An obstacle for Trump is that nominations for the prize – there were 338 this year – closed at the end of January, to give the committee time to assess them. The president only returned to office that month.

But if his peace plan for Gaza materialises – and holds – Ms Graeger believes he could be a contender next year. “I think it would be difficult not to look in his direction then,” she says.

It all makes for rich debate at Oslo University’s course on war, peace, and the Nobel Prize.

“There’s an element of grace and humility associated with the winners,” says Thanos Marizis, a Greek masters student, as he sits with friends in the university library.

“The prize is supposed to be a recognition of your pursuit of peace in the sense of benefiting humanity, not benefiting yourself.”
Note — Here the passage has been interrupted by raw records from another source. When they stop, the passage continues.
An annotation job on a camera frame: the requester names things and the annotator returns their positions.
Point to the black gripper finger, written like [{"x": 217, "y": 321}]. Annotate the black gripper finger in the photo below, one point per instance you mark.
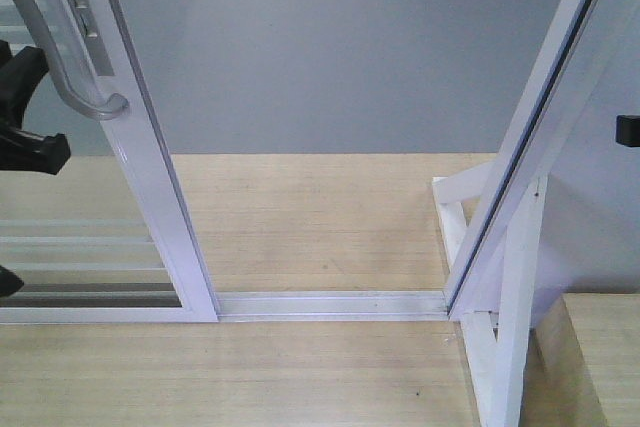
[{"x": 627, "y": 131}]

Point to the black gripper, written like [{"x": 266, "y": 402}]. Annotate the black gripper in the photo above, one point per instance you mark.
[{"x": 22, "y": 150}]

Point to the grey door pull handle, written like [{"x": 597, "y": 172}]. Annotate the grey door pull handle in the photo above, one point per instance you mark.
[{"x": 52, "y": 27}]

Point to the white framed sliding glass door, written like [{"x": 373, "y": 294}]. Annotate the white framed sliding glass door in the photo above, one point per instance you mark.
[{"x": 109, "y": 238}]

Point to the door lock plate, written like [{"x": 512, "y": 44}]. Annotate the door lock plate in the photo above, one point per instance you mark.
[{"x": 91, "y": 36}]

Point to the aluminium bottom door track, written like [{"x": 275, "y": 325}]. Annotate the aluminium bottom door track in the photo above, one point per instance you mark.
[{"x": 363, "y": 306}]

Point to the light wooden box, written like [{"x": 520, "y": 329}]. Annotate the light wooden box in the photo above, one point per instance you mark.
[{"x": 583, "y": 361}]

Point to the white wooden support brace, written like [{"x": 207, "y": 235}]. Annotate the white wooden support brace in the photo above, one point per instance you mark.
[{"x": 496, "y": 315}]

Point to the light wooden base platform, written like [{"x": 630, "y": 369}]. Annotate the light wooden base platform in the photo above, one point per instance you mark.
[{"x": 270, "y": 222}]

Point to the white door frame post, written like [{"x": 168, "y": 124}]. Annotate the white door frame post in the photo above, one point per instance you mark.
[{"x": 580, "y": 43}]

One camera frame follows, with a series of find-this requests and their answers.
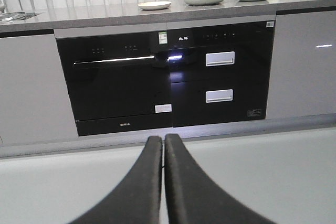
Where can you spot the stainless steel sink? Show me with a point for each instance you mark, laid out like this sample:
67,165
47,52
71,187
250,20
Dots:
17,16

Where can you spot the beige round plate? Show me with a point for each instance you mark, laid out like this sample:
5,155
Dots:
156,5

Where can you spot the black built-in dishwasher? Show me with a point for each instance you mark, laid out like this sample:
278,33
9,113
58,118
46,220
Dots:
116,81

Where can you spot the grey left cabinet door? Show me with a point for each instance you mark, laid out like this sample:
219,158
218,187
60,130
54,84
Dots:
35,105

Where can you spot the grey right cabinet door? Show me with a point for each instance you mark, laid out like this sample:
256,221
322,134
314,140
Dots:
302,76

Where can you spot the black built-in disinfection cabinet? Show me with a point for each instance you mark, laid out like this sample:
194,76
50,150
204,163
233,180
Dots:
220,74

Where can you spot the grey cabinet door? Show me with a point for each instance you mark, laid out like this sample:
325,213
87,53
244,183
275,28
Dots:
302,76
35,105

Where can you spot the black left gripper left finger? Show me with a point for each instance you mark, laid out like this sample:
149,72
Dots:
137,198

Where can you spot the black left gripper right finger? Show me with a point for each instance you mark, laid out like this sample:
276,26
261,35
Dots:
192,196

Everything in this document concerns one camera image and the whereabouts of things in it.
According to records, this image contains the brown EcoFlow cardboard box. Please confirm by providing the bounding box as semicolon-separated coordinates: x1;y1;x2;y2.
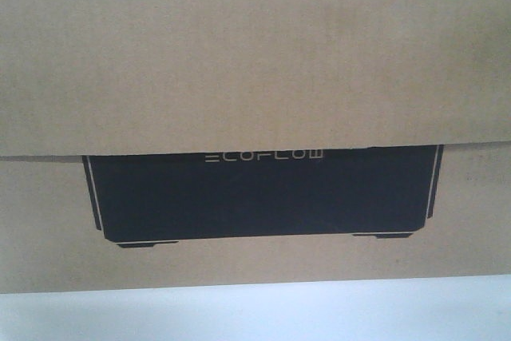
1;0;510;293

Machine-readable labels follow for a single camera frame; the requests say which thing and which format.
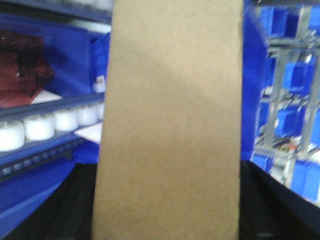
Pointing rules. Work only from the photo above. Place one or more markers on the tall brown cardboard box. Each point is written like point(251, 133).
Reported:
point(169, 165)

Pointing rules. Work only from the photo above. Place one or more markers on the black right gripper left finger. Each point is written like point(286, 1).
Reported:
point(68, 212)

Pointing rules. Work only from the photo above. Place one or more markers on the white roller track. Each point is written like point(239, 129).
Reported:
point(30, 128)

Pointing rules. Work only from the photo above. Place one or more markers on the blue bin rack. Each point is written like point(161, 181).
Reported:
point(287, 133)

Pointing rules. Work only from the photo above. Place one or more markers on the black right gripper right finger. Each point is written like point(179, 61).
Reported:
point(270, 211)

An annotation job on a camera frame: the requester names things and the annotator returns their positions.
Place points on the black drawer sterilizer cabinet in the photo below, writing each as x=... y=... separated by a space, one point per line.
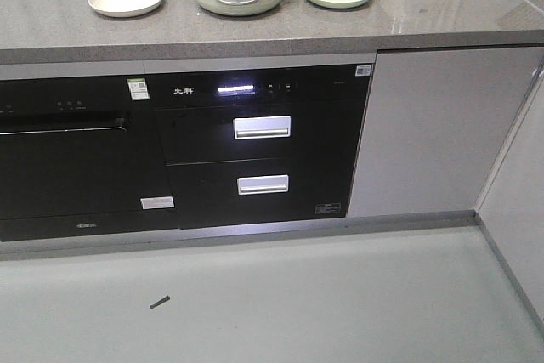
x=261 y=145

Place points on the grey cabinet door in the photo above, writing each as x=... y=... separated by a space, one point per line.
x=434 y=124

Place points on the black tape strip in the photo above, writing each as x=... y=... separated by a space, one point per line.
x=159 y=302

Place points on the black built-in dishwasher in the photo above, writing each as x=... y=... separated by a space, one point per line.
x=80 y=152

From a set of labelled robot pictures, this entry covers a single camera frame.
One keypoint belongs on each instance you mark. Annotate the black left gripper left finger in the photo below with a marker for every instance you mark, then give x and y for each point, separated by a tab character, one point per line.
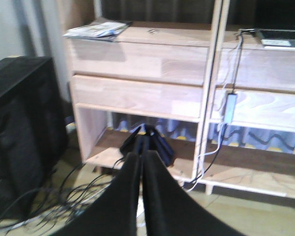
114	212

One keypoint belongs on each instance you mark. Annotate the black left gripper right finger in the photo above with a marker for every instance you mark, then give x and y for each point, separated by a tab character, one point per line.
169	210

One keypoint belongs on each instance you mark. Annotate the black computer tower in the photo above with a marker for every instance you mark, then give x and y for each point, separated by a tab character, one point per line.
32	130

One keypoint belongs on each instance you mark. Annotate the wooden low shelf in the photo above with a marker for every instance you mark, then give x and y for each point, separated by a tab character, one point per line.
179	72

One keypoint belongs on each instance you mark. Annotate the grey usb hub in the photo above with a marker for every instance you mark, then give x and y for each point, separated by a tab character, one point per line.
230	107

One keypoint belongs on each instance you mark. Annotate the stack of paper magazines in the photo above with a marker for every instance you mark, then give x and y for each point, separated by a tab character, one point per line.
106	31

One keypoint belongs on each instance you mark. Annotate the grey laptop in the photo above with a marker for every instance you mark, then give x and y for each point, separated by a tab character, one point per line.
277	38
Kathleen Wright, 21, goes further: “To see people who have risked their lives and been given this award in recognition – the teenager Malala Yousafzai was shot by the Taliban – and then for you to go around on your ego trip and have your friends call up the committee I think is laughable, it’s disrespectful.”

She believes the point of the prize is to celebrate lesser-known people or organisations doing vital work. “When you’re working towards peace, it doesn’t just begin with the figureheads, it begins with smaller groups – and I think that’s important to celebrate.”

Many world leaders are, of course, among the laureates. On the walls of the Nobel Committee room are the four American presidents who have won, including Barack Obama, awarded just months into his first term.

That has riled his successor – “if I were named Obama, I would have had the Nobel Prize given to me in ten seconds,” President Trump complained.

Those walls speak of the many issues that the laureates have fought against since 1901; wars, apartheid, nuclear weapons, climate change.

This year may be somewhat overshadowed by the campaign from the White House.

But if Donald Trump wants to find out what has happened behind that committee door, who nominated him and who he’s been up against, he’ll have a problem – the papers are kept secret for 50 years.